Task objective:
Across the following data, how many lines include the string "queueJointTrajectory"? Reply with the number and nothing more.

Information provided:
________________

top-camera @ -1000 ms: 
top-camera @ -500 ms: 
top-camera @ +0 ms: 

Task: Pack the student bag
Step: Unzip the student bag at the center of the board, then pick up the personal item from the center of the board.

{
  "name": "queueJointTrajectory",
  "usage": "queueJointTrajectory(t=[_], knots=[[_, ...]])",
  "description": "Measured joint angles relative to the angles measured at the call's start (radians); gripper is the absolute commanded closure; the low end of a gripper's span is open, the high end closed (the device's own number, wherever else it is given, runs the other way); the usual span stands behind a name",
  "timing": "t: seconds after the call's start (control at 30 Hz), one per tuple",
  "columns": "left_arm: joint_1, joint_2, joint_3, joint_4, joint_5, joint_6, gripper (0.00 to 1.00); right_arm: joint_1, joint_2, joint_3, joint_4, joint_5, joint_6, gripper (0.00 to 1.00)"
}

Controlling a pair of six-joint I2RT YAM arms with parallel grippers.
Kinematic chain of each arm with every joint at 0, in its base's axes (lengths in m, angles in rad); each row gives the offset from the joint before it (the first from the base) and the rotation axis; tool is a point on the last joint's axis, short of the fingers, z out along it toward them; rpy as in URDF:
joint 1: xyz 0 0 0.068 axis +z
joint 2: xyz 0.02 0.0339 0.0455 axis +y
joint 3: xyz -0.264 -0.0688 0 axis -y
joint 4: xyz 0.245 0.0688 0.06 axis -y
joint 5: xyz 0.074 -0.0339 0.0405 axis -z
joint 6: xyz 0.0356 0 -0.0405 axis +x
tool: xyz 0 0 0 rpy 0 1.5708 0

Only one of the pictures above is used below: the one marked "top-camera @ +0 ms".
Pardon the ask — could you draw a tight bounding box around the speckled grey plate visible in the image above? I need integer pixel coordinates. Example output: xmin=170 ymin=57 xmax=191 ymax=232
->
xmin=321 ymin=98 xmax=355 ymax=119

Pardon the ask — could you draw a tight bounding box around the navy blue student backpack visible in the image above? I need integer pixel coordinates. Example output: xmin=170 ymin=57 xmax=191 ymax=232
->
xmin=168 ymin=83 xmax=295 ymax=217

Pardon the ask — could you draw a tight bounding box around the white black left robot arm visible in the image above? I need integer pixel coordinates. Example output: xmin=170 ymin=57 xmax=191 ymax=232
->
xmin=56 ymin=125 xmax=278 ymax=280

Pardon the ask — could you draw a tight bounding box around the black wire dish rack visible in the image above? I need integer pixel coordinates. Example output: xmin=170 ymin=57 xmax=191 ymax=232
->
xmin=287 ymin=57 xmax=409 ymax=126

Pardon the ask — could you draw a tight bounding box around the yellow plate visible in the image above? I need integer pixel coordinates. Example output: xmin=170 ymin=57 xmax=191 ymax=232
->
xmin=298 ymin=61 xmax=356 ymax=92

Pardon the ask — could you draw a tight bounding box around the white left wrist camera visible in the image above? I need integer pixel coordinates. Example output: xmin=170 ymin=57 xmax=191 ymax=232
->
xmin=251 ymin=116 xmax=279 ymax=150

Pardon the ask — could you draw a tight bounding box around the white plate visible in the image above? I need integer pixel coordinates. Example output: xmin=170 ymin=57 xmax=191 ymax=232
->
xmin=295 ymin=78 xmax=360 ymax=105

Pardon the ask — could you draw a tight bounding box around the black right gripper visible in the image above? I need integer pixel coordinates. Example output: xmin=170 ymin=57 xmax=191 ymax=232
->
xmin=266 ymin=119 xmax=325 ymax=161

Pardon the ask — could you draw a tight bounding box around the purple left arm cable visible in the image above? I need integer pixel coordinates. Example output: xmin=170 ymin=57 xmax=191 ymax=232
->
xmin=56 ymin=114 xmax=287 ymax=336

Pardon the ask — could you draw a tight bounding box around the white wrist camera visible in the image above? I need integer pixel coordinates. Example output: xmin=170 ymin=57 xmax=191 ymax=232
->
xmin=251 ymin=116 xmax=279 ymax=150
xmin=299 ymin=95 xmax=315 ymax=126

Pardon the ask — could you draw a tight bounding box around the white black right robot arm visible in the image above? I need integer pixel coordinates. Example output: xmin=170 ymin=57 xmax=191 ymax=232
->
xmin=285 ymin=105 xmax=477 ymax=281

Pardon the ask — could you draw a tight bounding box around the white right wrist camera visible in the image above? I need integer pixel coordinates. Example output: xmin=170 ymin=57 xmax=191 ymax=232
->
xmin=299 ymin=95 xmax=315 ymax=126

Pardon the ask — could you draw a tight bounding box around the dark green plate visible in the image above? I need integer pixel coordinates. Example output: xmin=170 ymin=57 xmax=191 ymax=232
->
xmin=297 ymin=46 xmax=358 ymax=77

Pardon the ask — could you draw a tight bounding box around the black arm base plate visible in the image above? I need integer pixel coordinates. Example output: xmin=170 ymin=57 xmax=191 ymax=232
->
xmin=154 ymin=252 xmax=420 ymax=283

________________

Written solution:
2